Work order: A copy of the listing below is needed, exact in every line and without images.

[The data Boundary: Start]

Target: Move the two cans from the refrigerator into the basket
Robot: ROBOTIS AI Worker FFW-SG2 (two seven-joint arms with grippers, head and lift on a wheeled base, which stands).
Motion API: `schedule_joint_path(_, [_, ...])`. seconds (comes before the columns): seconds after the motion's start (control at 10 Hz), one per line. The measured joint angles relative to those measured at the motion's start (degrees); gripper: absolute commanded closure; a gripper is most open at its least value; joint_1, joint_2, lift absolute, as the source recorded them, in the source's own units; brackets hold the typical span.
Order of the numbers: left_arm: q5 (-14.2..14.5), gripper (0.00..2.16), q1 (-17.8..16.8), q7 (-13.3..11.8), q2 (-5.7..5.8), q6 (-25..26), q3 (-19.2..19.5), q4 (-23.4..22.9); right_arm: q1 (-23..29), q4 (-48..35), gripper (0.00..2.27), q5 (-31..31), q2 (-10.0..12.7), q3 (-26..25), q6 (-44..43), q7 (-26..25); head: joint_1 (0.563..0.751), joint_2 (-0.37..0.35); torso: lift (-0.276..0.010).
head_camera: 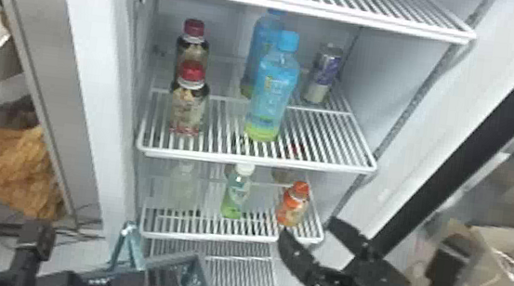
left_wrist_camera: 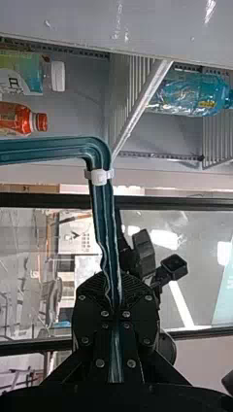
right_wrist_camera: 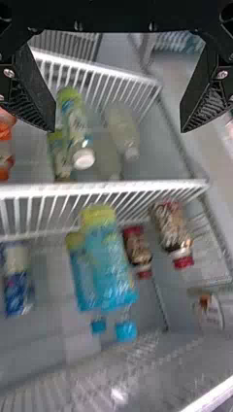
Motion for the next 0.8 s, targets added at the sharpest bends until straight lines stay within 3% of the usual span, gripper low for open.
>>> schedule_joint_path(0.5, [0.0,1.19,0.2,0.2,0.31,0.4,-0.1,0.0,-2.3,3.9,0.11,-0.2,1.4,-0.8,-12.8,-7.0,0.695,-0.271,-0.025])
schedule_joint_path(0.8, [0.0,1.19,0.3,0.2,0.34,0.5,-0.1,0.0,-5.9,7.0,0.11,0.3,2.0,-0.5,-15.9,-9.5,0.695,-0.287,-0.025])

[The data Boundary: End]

Task result:
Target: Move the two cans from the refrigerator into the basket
Robot: ROBOTIS AI Worker FFW-SG2 (two seven-joint arms with grippers, head and lift on a wheeled base, which stands).
Motion API: `schedule_joint_path(_, [_, ...])`. seconds (comes before the columns): seconds after the motion's start (control at 10 Hz), one per line. The measured joint angles relative to those measured at the motion's start (degrees); gripper: absolute commanded closure; a gripper is most open at its least value; joint_1, joint_2, lift absolute, as the source recorded them, in the source's own units; brackets hold the typical span.
Order of the numbers: left_arm: q5 (-14.2..14.5), gripper (0.00..2.16), q1 (-17.8..16.8), q7 (-13.3..11.8), q2 (-5.7..5.8), q6 (-25..26), q3 (-19.2..19.5), q4 (-23.4..22.9); right_arm: q1 (-23..29), q4 (-48..35), gripper (0.00..2.27), q5 (-31..31), q2 (-10.0..12.7), q3 (-26..25), q6 (-44..43), q7 (-26..25); head: joint_1 (0.563..0.751), joint_2 (-0.37..0.35); torso: lift (-0.276..0.010).
head_camera: 
left_wrist_camera: 
right_wrist_camera: 
Motion for the next 0.8 s, targets added at the sharpest bends until straight lines stay within 3% of the usual span, gripper low for open.
>>> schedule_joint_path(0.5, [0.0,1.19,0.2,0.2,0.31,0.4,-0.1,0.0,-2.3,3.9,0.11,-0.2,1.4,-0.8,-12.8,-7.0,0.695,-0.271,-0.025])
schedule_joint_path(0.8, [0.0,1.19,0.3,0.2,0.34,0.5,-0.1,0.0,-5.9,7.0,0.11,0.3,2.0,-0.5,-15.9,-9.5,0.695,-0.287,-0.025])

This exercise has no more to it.